Tommasi subsequently exhibited: The smoker (il fumatore); Washerwomen at Etna; and an outdoor portrait of his sister. He also painted Sull'aia' ; La nonna; Il Gabbro; and a half-figure of Ciociaro. In 1886 at Livorno, he exhibited another Studio dal vero; and the next year, at Florence: Studio di vecchia; and il Ritorno dalla Fonte. To Venice he sent: Il riposo delle Gabbrigiane. After this he completed: Mattina d'estate, Bella Marina, which won a bronze medal at the 1889 Paris Exhibition, and was later exhibited in Chicago. At the 1889 Promotrice of Florence, Tommasi exhibited: Il pescatore di rezzaglio; Dopo il libeccio; Marina and, Ultime vangate. This last painting was awarded first prize, the Prize of Florence (2000 lire). Tommasi also painted portraits, for example: of signor Samama of Livorno, of signor Malenchini, of signor De Witt, of the naval engineer Orlando, and Comm. Costella, Sindaco of Livorno. In 1885, he exhibited a A figure of a Lady. Tommasi also sent a large canvas titled Studio dal vero to the Exposition. In relation to the painting Contadini che vangano (Ultime vangate), Gubernatis states that:the artist lives the life of its models, because it invokes a feeling of fatigue and of piety, noting that poor people sentenced to work so rude; .... the large canvas by Angiolo Tommasi does not, however the feeling that animates the paintings of Niccolò Cannicci but imposes the tough reality, just posits what the eye sees ... Three and two peasant farmers who excavate the earth, turning their backs to the viewer, which is before a vague expanse of fields, already immersed in the calm evening light, the sun has set, and the smoking chimneys of the nearby village proclaim dinner time . The five figures have life, movement, energy, the country opens up before you, realistic, ample, spacious, and the eye goes for a long stretch and lose to the last line of the distant horizon.

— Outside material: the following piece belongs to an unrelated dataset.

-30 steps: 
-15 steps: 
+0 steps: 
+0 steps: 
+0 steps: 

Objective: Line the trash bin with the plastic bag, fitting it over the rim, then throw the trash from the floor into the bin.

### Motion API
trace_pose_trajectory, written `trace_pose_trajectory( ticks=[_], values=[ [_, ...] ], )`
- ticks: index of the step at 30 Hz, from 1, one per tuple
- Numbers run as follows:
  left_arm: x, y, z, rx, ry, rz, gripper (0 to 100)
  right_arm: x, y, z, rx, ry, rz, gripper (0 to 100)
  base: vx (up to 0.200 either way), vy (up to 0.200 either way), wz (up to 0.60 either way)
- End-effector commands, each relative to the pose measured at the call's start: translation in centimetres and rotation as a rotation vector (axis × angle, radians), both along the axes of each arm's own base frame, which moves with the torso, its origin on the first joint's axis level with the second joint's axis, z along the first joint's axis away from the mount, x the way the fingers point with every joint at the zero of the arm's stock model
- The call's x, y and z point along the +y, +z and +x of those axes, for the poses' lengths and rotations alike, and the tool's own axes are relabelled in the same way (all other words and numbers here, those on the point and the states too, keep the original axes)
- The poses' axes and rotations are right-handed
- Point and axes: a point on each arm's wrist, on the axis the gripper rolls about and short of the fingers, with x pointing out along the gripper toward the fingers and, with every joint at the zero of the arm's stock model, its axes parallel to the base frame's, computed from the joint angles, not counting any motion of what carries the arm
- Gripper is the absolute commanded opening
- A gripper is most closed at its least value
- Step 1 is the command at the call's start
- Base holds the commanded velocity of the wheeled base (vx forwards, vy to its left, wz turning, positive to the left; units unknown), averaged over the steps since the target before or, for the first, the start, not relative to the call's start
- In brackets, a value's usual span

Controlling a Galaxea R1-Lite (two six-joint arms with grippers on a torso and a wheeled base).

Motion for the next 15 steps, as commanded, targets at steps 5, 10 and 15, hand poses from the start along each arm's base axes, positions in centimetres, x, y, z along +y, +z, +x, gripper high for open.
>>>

The Tommasi house in Florence was a meeting place for painters and artists including Fattori, Borrani, and Colcos and other members of the circle of artists at the Caffè Michelangiolo. Tommasi also completed a number of trips to South America, including Patagonia and Tierra del Fuego. Paintings from these trips, sometimes commissioned by the Argentine government, were exhibited in Buenos Aires.

Returning from Argentina, he moved to Torre del Lago where he was surrounded by the "Club della Bohème", which included artists Giacomo Puccini, Ferruccio Pagni, Francesco Fanelli, Plinio Nomellini, and Raffaello Gambogi.

Tommasi died in 1923 in Torre del Lago Puccini, Lucca.